- Episode no.: Series 2 Episode 4
- Directed by: Harold Snoad
- Story by: Jimmy Perry and David Croft
- Original air date: 22 March 1969
- Running time: 30 minutes

Episode chronology
| ← Previous "The Loneliness of the Long Distance Walker" | Next → "A Stripe for Frazer" |

= Sgt. Wilson's Little Secret =

Episode of the British sitcom Dad's Army

"Sgt. Wilson's Little Secret" is an episode in the British tv comedy series Dad's Army. It was originally transmitted on Saturday 22 March 1969.

==Synopsis==
When Mrs Pike plans to take in an evacuee, Wilson misunderstands and thinks that she is pregnant. Mainwaring orders him to marry her, and just as the preparations are under way, Mrs Pike leads in a 10-year-old Cockney evacuee also named Arthur. The wedding doesn't take place.

==Plot==
Tensions rise when Sgt. Arthur Wilson’s close friendship with widow Mavis Pike starts sparking rumours in the town of Walmington-on-Sea. The gossip takes a surprising turn when Mavis reveals that she is expecting a child, leading the Home Guard members—and especially Captain Mainwaring—to assume that Wilson is the father. Mainwaring, proud of his moral standards, is scandalized by Wilson's supposed indiscretion and can't resist meddling in what he believes is Wilson's personal responsibility.

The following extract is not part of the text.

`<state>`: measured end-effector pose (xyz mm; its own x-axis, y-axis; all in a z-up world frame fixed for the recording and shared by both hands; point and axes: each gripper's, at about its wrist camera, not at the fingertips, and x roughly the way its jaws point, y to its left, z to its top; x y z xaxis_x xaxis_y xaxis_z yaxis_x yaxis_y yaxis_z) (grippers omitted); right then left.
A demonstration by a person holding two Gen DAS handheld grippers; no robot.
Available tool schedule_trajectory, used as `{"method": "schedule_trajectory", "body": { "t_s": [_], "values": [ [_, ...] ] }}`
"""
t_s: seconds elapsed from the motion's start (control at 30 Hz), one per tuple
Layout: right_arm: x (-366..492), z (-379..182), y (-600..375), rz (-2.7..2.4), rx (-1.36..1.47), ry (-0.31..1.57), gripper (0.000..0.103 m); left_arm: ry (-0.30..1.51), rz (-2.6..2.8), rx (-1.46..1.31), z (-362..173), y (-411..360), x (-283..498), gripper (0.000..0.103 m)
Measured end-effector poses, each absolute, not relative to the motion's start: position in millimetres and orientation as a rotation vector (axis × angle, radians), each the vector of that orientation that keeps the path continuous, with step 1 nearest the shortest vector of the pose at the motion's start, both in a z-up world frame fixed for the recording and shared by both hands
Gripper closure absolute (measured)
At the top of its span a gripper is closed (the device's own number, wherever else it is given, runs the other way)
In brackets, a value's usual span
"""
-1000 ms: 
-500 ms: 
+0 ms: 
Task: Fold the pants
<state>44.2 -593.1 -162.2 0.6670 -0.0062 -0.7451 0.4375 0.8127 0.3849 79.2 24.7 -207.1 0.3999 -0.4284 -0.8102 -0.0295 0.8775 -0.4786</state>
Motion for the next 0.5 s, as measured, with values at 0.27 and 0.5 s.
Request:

As the rumours spread, the platoon is abuzz with opinions on Wilson's presumed impending fatherhood. Wilson, in his typically laid-back and reserved manner, seems indifferent to the speculation, much to Mainwaring’s annoyance. The situation reaches a climax during the Home Guard’s manoeuvres, where the misunderstandings and assumptions pile up, leading to comedic mishaps. Eventually, the truth is revealed, and the episode ends on a note of camaraderie, as the misunderstanding is humorously cleared up, much to the relief of everyone involved.

==Cast==

- Arthur Lowe as Captain Mainwaring
- John Le Mesurier as Sergeant Wilson
- Clive Dunn as Lance Corporal Jones
- John Laurie as Private Frazer
- James Beck as Private Walker
- Arnold Ridley as Private Godfrey
- Ian Lavender as Private Pike
- Janet Davies as Mrs Pike
- Graham Harboard as Little Arthur (portrayed by Bill Pertwee in the audio drama)

==Episode status==
Until 2001, when two "lost" episodes ("Operation Kilt" and "The Battle of Godfrey's Cottage") were found, "Sgt. Wilson's Little Secret" was the only episode surviving from the second series.

==Notes==
Even though in this episode it becomes common knowledge (erroneously as it turns out) that Sergeant Wilson and Mrs Pike are expecting a baby and so have decided to get married, from the next episode onwards things appear to have been retconned and as a consequence their “relationship” becomes a secret again to everyone, including Frank Pike.